Voice: at night over breeding colonies Juan Fernandez petrels give a sighing whistle sometimes followed by a harsh bark or wowk. Also a booming boo-boo-boo from the air or on the ground.
Similar species: the Juan Fernandez petrel is very similar in size and structure to the white-naped petrel, which always has a bold white hind-neck contrasting strongly with the blackish cap. The very similar Barau’s petrel from the southern Indian Ocean (not yet recorded from New Zealand) is slightly smaller and has a more prominent black carpal bar on the otherwise white underwing. The much smaller Cook’s and Pycroft’s petrels have similar plumage but are smaller winged and have more vigorous wing action and erratic flight. Buller’s shearwater has similar plumage but longer, slimmer bill, dark forehead, and different shape (with a smaller head, longer neck and longer tail) and flight, mainly staying close to the sea. Juan Fernandez petrel and other gadfly petrels tower up in arcs with wings held vertical.
Distribution and habitat
The Juan Fernandez petrel is a pelagic seabird of the eastern Pacific Ocean, that only comes to land to breed (though note birds apparently prospecting at the Chatham Islands). It breeds only on the Chilean island of Mas-a-fuera (Isla Alejandro Selkirk) in the Juan Fernandez Islands, and migrates north to tropical North Pacific seas between Hawaii and Mexico. Occasional birds range further west to Australia and New Zealand.
New Zealand records
The first New Zealand record was a storm-wrecked bird found in inland Waikato in October 1971. The specimen was sent to Auckland Museum, where it was initially identified as the similar white-naped petrel from the Kermadec Islands. At least two birds were present on Rangatira Island, Chatham Islands between 1984 and 1999, where one was killed by a skua in December 1989, and one was found in a burrow in March 1997. One was seen on nearby Mangere Island in January 1988, and another at the Tuku light site (where Chatham Island taiko are lured in for capture) on Chatham Island in October 1997. The most recent sightings, and the only at-sea sightings in New Zealand, were off the Otago coast in March 2012, and off East Cape in February 2013.
Behaviour and ecology
Juan Fernandez petrels breed on ridges at high altitudes (above 750 m) on Mas-a-fuera, where the single white egg is laid in November in burrows 2-3 m long. Both parents share incubation (c.60 days) and chick-rearing (90-100 days). Eggs hatch in February and chicks fledge in May.
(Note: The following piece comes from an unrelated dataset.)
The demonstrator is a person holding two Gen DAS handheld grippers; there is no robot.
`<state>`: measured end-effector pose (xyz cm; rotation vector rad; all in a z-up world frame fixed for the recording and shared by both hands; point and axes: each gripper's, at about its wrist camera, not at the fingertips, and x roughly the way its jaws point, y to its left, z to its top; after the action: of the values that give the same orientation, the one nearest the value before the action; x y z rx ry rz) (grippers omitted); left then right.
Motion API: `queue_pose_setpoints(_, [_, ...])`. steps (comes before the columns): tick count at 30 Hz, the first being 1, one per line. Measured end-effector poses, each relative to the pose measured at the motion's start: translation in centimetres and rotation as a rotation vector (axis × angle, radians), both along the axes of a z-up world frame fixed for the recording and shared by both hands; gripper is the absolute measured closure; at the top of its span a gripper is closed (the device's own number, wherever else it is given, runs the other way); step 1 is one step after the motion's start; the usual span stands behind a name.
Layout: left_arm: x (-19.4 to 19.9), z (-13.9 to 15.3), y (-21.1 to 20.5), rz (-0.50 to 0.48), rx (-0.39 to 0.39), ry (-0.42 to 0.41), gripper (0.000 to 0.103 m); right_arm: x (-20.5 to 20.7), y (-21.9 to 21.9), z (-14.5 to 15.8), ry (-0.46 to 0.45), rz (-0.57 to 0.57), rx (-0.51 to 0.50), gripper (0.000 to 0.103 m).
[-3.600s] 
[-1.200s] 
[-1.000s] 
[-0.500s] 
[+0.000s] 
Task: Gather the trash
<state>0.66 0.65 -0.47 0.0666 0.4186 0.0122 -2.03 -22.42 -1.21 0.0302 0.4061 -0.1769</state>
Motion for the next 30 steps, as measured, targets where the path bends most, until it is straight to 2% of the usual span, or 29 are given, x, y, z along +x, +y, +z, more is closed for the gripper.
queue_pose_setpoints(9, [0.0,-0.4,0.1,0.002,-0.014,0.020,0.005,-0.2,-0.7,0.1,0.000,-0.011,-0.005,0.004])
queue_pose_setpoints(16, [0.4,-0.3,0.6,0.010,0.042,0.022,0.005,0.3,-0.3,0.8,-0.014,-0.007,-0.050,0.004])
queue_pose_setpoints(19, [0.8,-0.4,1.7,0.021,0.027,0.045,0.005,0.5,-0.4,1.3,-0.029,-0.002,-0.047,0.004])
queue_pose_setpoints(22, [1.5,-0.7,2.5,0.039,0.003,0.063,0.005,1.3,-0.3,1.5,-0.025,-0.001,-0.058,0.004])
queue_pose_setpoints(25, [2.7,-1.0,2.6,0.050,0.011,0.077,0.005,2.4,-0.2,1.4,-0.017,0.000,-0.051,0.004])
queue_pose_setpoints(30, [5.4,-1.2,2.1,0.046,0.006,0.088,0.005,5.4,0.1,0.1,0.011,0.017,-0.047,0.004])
Juan Fernandez petrels occur solitarily or in loose flocks at sea, sometimes with other seabirds (e.g. pink-footed shearwaters near the breeding island). The bird off the Otago coast was among a large flock of sooty shearwaters, but flying by itself. They have typical gadfly petrel flight, high banking with wings held vertical and the carpal (elbow) joint pushed forward, alternating with glides close to the sea surface. Feeds by surface-seizing, aerial pursuit, dipping and pattering.
Juan Fernandez petrels eat fish and squid obtained on or near the sea surface. They feed by surface-seizing, aerial pursuit, dipping and pattering.
Imber, M.J.; Merton, D.V.; West, J.A.; Tennyson, A.J.D. 1991. Juan Fernandez petrels prospecting at the Chatham Islands. Notornis 38: 60-62.
Marchant, S.; Higgins, P.J. (eds), 1990. Handbook of Australian, New Zealand and Antarctic birds. Vol. 1, ratites to ducks. Oxford University Press, Melbourne.
Miskelly, C.M.; Bester, A.J.; Bell, M. 2006. Additions to the Chatham Islands’ bird list, with further records of vagrant and colonising bird species. Notornis 53: 215-230.
Onley, D.; Scofield, P. 2007. Albatrosses, petrels and shearwaters of the world. Princeton University Press, Princeton and Oxford.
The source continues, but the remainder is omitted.